In Espartel Investments Limited v. Metropolitan Toronto Condominium Corporation No. 993 (Ont CA, 2023) the Court of Appeal considered (and dismissed) an appeal of an interesting restitution/limitation issue, here where the parties had agreed for years on a cost-sharing formula which resulted in overpayments.

In these quotes the court considered the discoverability issue of what I call 'objective knowledge' (here referred to as 'constructive knowledge') [LA 5(1)(b) - ie. "the day on which a reasonable person with the abilities and in the circumstances of the person with the claim first ought to have known of the matters ..."]:
(1) Discoverability

[14] There is no dispute that, under ss. 4 and 5 of the Limitations Act, a party must normally sue within two years of the discovery of their claim. This basic limitation “clock” starts running when the plaintiff has actual knowledge of the material facts that give rise to a claim, or when it ought to have known of those facts through the exercise of reasonable due diligence: Grant Thornton LLP v. New Brunswick, 2021 SCC 31, 461 D.L.R. (4th) 613, at para. 29. The level of actual or constructive knowledge needed is more than mere suspicion or speculation, but less than perfect knowledge of liability: Grant Thornton, at para. 46; Zeppa v. Woodbridge Heating & Air-Conditioning Ltd., 2019 ONCA 47, 144 O.R. (3d) 385, at para. 41, leave to appeal refused, [2019] S.C.C.A. No. 91.

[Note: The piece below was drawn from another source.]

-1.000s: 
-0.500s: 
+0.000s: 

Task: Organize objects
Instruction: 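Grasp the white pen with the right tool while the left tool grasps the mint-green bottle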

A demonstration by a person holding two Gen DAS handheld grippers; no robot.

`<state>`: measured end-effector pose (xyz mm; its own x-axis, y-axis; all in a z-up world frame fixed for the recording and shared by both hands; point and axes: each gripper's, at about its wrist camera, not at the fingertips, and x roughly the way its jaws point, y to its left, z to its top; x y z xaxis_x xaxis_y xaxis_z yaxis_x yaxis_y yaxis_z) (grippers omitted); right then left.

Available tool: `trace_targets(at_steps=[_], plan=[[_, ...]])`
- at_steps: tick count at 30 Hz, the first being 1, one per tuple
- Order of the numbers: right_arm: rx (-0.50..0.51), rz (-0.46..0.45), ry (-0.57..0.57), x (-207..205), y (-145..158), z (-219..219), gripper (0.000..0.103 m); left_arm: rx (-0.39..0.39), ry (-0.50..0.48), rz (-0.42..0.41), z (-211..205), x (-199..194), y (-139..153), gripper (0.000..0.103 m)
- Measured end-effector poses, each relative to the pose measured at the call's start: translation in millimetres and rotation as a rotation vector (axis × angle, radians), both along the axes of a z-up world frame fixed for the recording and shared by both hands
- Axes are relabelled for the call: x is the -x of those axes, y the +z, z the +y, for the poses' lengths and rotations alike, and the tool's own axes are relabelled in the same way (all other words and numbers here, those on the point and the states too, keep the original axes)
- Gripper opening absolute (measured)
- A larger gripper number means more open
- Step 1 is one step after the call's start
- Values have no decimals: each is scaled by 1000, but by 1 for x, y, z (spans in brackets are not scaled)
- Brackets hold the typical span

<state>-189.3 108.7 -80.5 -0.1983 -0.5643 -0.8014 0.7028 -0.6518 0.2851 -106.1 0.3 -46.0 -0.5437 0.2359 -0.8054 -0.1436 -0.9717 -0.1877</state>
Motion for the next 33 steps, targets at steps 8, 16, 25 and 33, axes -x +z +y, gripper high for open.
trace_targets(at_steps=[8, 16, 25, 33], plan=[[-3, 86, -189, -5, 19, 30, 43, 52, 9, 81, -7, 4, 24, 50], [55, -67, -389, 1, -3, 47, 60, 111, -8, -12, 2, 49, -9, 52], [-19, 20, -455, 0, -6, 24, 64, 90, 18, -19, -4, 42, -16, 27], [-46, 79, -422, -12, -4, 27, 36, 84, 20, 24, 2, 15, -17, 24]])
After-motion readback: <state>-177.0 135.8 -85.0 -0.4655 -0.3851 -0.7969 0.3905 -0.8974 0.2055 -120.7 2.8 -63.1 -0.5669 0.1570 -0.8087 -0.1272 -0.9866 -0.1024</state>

[15] The appellant accepts that the respondent did not have actual knowledge of its claim prior to 2017. However, it alleges that the trial judge erred both in fact and law in finding that the respondent did not have constructive knowledge.

(a) No Error in Finding that the Invoice Errors were not Apparent

[16] The appellant argues that the errors in the formula were visible on the invoices, which the respondent reviewed every year. It challenges the trial judge’s finding that the errors in the formula were not apparent on the face of the invoices, and so were not reasonably discoverable. The appellant concedes that this finding is reviewable on the highly deferential standard of palpable and overriding error.[5]

[17] The crux of the appellant’s argument is that the respondent is a hotel that employed a general manager, a comptroller, and an accounting firm to review the invoices every year. It argues that any competent commercial entity properly reviewing the invoices would have discovered the errors, which were in plain view.

[18] To this end, during oral argument, appellant’s counsel took the panel to additional errors in the invoices, which were not noticed even at trial. Counsel argued that since they were able to find these errors, it follows that the respondent – a sophisticated commercial entity with outside auditors – should have found them too. The fact that nobody caught the errors before shows that nobody actually did the work to sit down and read the invoices properly.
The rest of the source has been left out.